**WHAT IS NEEDED**
Using the material below, return exactly the lines between the one holding "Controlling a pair" and the one holding "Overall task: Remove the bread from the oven", inclusive, and no others.

++++ INFORMATION SUPPLIED

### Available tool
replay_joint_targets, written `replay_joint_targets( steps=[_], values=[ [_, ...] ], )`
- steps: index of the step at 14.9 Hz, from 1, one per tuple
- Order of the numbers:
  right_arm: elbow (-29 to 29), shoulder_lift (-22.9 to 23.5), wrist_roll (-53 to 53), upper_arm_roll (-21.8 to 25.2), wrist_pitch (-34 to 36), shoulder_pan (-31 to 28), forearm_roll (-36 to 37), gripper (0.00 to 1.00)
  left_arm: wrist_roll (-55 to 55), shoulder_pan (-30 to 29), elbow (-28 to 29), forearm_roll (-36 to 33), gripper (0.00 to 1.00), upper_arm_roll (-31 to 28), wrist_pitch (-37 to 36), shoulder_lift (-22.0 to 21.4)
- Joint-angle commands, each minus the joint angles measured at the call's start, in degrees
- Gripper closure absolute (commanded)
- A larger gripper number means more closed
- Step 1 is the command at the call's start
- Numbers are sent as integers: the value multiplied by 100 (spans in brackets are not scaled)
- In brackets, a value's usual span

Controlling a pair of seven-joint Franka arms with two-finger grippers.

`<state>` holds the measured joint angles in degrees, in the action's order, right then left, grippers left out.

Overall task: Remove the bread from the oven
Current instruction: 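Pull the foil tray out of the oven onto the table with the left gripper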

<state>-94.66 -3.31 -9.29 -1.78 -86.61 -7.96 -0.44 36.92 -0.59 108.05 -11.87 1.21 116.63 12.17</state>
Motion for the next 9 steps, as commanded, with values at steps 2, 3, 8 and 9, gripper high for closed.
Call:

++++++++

**ANSWER SPACE**
Controlling a pair of seven-joint Franka arms with two-finger grippers.

`<state>` holds the measured joint angles in degrees, in the action's order, right then left, grippers left out.

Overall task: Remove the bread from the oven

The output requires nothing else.